A sofreguidão com que se retiram dos nossos tribunais litígios que durante séculos lá foram tramitados e resolvidos de forma soberana levanta, a qualquer pessoa séria, as maiores suspeitas sobre os verdadeiros fins dessas opções. Parece que, de repente, os órgãos de soberania especificamente criados para administrar a justiça deixaram de ter qualquer utilidade ou capacidade para cumprir essa função constitucional. Tudo parece ser legítimo para fugir dos tribunais ou para impedir as pessoas de os procurarem. Multiplicam-se os julgados de paz, os tribunais arbitrais e os centros privados de mediação de conflitos laborais, familiares e criminais. Tudo serve para fazer justiça exceto os órgãos que o Estado criou exclusivamente para isso; todos podem fazer justiça menos os magistrados.
Argumenta-se que alguns desses meios são mais baratos, mais informais e mais próximos das pessoas, mas ninguém justifica por que é que os tribunais são tão caros, tão formalistas e tão distantes dos cidadãos. Outros tornam-se insuportavelmente escandalosos pela autêntica privatização da justiça a que procedem. Os centros de mediação estão virados para o lucro e querem obrigar as pessoas a fazerem as pazes com base em acordos quase sempre leoninos em favor das partes económica e culturalmente mais fortes. Para isso afastam os advogados, pois estes, seja qual for o processo ou a instância, igualizam as partes perante o julgador, impedindo que as desigualdades sociais, económicas e culturais assumam relevância processual.

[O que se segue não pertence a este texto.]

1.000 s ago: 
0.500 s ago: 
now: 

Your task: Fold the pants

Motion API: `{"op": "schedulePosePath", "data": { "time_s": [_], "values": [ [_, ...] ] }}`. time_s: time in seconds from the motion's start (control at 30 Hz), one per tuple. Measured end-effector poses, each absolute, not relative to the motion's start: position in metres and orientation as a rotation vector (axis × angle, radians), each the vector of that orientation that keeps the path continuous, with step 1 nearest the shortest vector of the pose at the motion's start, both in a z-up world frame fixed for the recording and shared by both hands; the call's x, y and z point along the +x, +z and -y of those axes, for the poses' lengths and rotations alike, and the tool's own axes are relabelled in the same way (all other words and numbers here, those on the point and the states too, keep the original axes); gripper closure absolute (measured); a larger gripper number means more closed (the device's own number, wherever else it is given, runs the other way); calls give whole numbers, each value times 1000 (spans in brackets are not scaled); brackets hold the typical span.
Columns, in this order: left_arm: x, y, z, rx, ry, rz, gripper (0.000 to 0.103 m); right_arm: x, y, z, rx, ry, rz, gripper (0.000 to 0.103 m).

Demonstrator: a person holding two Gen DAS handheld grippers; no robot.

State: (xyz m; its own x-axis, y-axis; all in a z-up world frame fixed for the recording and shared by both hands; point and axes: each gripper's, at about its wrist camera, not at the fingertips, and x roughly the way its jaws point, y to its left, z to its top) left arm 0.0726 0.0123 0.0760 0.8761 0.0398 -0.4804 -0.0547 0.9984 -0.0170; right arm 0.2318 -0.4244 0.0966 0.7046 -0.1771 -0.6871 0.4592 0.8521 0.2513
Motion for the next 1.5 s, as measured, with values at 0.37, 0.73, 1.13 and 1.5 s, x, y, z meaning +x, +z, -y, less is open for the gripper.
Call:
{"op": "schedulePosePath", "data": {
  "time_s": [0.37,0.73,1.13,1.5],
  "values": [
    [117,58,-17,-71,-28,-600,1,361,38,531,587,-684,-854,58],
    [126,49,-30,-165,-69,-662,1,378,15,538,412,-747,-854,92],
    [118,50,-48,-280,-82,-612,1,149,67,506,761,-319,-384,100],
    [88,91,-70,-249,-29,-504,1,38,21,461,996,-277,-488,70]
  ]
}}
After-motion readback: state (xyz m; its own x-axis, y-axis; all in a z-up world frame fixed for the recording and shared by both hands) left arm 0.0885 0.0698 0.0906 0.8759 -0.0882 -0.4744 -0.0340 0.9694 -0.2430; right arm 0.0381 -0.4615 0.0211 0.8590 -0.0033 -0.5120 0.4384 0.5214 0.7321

É, porém, nos chamados tribunais arbitrais que se levantam as mais sérias apreensões. Não está só em causa o facto de as partes escolherem os juízes, violando, assim, o princípio do juiz natural; não está só em causa o facto de esses tribunais funcionarem num registo de autêntica clandestinidade, já que não existe qualquer publicidade das suas decisões nem da tramitação dos processos; já nem sequer surpreende a promiscuidade resultante de a função dos juízes ser desempenhada, em regra, por advogados e o papel dos advogados ser verdadeiramente desempenhado por quem está no lugar dos juízes. O que está, de facto, em causa são as suspeitas crescentes de que tais tribunais são usados para atingir fins ilícitos, sobretudo quando estão em «confronto» interesses públicos e privados; o que está em causa são as suspeitas de que são usados cada vez mais para legalizarem transferências ilícitas de recursos públicos para bolsos privados.
Não tenho nada contra a arbitragem entre privados, mas tenho tudo contra a sua utilização pelo Estado e outras entidades públicas, em contratos público-privados, com renúncia aos tribunais soberanos e ao direito de recurso, apesar de sistematicamente saírem derrotados na «justiça arbitral». A minha oposição é ainda maior à chamada arbitragem fiscal que, tudo o indica, foi criada propositadamente para legalizar fugas aos impostos de grandes contribuintes e repartir entre privados e decisores públicos parte significativa das suas dívidas fiscais.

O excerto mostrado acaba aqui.